### Task details
Copy out the entries below precisely; nothing is to be omitted.

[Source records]
────────

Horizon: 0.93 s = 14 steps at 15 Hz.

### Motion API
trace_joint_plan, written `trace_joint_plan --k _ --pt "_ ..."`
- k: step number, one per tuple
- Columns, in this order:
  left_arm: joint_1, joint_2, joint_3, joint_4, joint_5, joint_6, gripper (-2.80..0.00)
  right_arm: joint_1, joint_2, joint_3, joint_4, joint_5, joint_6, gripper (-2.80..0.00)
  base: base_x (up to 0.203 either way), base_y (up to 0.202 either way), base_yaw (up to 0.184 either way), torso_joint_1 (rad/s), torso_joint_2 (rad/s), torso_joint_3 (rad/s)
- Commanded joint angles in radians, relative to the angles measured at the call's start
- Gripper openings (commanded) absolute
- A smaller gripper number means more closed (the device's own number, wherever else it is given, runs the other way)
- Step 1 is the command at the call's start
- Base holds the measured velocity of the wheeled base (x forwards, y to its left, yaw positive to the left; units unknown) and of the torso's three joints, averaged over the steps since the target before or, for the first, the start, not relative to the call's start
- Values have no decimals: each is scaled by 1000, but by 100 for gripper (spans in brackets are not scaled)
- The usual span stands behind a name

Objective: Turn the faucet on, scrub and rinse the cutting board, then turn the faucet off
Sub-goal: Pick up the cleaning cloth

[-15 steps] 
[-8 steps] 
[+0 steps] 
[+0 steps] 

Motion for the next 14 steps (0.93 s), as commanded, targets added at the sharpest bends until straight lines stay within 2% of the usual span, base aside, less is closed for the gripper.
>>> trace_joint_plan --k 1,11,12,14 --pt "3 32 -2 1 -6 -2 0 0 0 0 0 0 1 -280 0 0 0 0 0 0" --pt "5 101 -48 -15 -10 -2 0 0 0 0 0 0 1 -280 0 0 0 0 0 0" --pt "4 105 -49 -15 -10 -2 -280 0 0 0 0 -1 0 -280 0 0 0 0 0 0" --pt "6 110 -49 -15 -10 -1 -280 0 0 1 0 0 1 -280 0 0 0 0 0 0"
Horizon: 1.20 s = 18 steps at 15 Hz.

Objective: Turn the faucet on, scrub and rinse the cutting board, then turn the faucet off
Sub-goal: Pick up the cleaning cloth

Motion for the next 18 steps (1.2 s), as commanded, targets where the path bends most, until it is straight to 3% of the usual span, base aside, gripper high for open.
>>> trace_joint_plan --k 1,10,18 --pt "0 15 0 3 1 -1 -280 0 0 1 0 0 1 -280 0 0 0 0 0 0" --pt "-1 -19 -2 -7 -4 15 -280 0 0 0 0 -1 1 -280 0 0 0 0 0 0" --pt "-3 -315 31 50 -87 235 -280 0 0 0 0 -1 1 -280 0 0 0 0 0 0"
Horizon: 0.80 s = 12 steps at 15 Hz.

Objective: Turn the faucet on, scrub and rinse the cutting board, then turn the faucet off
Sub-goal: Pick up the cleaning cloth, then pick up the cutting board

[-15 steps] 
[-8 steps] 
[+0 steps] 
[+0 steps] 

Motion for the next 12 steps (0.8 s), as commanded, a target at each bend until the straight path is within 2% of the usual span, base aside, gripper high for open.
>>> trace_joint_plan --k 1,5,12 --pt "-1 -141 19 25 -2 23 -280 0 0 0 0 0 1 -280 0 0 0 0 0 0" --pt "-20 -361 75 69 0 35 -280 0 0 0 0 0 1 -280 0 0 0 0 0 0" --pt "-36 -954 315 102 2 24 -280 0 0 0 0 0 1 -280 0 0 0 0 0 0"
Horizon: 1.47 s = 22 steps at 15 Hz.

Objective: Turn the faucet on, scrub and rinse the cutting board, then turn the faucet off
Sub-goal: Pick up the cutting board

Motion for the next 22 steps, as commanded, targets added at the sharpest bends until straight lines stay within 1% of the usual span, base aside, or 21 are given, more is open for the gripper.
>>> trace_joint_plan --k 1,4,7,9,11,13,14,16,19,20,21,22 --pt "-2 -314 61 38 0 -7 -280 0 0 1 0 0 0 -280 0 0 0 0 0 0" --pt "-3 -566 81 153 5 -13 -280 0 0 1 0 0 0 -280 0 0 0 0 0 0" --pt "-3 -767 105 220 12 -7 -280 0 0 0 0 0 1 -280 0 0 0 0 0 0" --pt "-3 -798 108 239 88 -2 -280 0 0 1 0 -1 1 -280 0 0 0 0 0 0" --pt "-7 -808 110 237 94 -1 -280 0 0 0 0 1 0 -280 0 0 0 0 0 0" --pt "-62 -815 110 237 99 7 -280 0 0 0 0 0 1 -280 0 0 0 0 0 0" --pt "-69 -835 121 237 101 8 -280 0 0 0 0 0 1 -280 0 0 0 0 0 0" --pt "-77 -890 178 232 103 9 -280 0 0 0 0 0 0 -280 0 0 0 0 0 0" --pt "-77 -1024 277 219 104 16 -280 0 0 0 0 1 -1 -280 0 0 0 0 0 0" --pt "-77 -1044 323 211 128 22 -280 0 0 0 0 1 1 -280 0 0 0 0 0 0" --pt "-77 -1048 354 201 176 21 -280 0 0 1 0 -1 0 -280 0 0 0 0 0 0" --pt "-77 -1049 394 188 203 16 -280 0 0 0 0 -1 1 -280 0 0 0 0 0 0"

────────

### Task output
Horizon: 0.93 s = 14 steps at 15 Hz.

### Motion API
trace_joint_plan, written `trace_joint_plan --k _ --pt "_ ..."`
- k: step number, one per tuple
- Columns, in this order:
  left_arm: joint_1, joint_2, joint_3, joint_4, joint_5, joint_6, gripper (-2.80..0.00)
  right_arm: joint_1, joint_2, joint_3, joint_4, joint_5, joint_6, gripper (-2.80..0.00)
  base: base_x (up to 0.203 either way), base_y (up to 0.202 either way), base_yaw (up to 0.184 either way), torso_joint_1 (rad/s), torso_joint_2 (rad/s), torso_joint_3 (rad/s)
- Commanded joint angles in radians, relative to the angles measured at the call's start
- Gripper openings (commanded) absolute
- A smaller gripper number means more closed (the device's own number, wherever else it is given, runs the other way)
- Step 1 is the command at the call's start
- Base holds the measured velocity of the wheeled base (x forwards, y to its left, yaw positive to the left; units unknown) and of the torso's three joints, averaged over the steps since the target before or, for the first, the start, not relative to the call's start
- Values have no decimals: each is scaled by 1000, but by 100 for gripper (spans in brackets are not scaled)
- The usual span stands behind a name

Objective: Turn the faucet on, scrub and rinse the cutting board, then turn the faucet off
Sub-goal: Pick up the cleaning cloth

[-15 steps] 
[-8 steps] 
[+0 steps] 
[+0 steps] 

Motion for the next 14 steps (0.93 s), as commanded, targets added at the sharpest bends until straight lines stay within 2% of the usual span, base aside, less is closed for the gripper.
>>> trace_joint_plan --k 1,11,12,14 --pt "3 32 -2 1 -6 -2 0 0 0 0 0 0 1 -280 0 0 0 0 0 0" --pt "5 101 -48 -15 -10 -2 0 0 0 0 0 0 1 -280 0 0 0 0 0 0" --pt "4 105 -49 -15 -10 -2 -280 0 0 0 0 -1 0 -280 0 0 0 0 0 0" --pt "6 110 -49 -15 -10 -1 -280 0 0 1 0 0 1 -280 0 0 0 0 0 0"
Horizon: 1.20 s = 18 steps at 15 Hz.

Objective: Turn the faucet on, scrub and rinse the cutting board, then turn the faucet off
Sub-goal: Pick up the cleaning cloth

Motion for the next 18 steps (1.2 s), as commanded, targets where the path bends most, until it is straight to 3% of the usual span, base aside, gripper high for open.
>>> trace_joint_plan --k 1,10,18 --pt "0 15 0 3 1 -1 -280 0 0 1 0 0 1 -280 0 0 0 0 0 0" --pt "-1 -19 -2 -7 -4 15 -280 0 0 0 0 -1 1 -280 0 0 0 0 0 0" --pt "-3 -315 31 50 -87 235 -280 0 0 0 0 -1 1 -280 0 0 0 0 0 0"
Horizon: 0.80 s = 12 steps at 15 Hz.

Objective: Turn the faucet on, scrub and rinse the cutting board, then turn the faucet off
Sub-goal: Pick up the cleaning cloth, then pick up the cutting board

[-15 steps] 
[-8 steps] 
[+0 steps] 
[+0 steps] 

Motion for the next 12 steps (0.8 s), as commanded, a target at each bend until the straight path is within 2% of the usual span, base aside, gripper high for open.
>>> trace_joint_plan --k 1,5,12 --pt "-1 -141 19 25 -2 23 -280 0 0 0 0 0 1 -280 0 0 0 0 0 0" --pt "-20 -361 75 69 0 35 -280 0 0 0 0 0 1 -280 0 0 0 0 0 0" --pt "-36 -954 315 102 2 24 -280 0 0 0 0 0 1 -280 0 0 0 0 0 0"
Horizon: 1.47 s = 22 steps at 15 Hz.

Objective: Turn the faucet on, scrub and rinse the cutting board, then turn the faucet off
Sub-goal: Pick up the cutting board

Motion for the next 22 steps, as commanded, targets added at the sharpest bends until straight lines stay within 1% of the usual span, base aside, or 21 are given, more is open for the gripper.
>>> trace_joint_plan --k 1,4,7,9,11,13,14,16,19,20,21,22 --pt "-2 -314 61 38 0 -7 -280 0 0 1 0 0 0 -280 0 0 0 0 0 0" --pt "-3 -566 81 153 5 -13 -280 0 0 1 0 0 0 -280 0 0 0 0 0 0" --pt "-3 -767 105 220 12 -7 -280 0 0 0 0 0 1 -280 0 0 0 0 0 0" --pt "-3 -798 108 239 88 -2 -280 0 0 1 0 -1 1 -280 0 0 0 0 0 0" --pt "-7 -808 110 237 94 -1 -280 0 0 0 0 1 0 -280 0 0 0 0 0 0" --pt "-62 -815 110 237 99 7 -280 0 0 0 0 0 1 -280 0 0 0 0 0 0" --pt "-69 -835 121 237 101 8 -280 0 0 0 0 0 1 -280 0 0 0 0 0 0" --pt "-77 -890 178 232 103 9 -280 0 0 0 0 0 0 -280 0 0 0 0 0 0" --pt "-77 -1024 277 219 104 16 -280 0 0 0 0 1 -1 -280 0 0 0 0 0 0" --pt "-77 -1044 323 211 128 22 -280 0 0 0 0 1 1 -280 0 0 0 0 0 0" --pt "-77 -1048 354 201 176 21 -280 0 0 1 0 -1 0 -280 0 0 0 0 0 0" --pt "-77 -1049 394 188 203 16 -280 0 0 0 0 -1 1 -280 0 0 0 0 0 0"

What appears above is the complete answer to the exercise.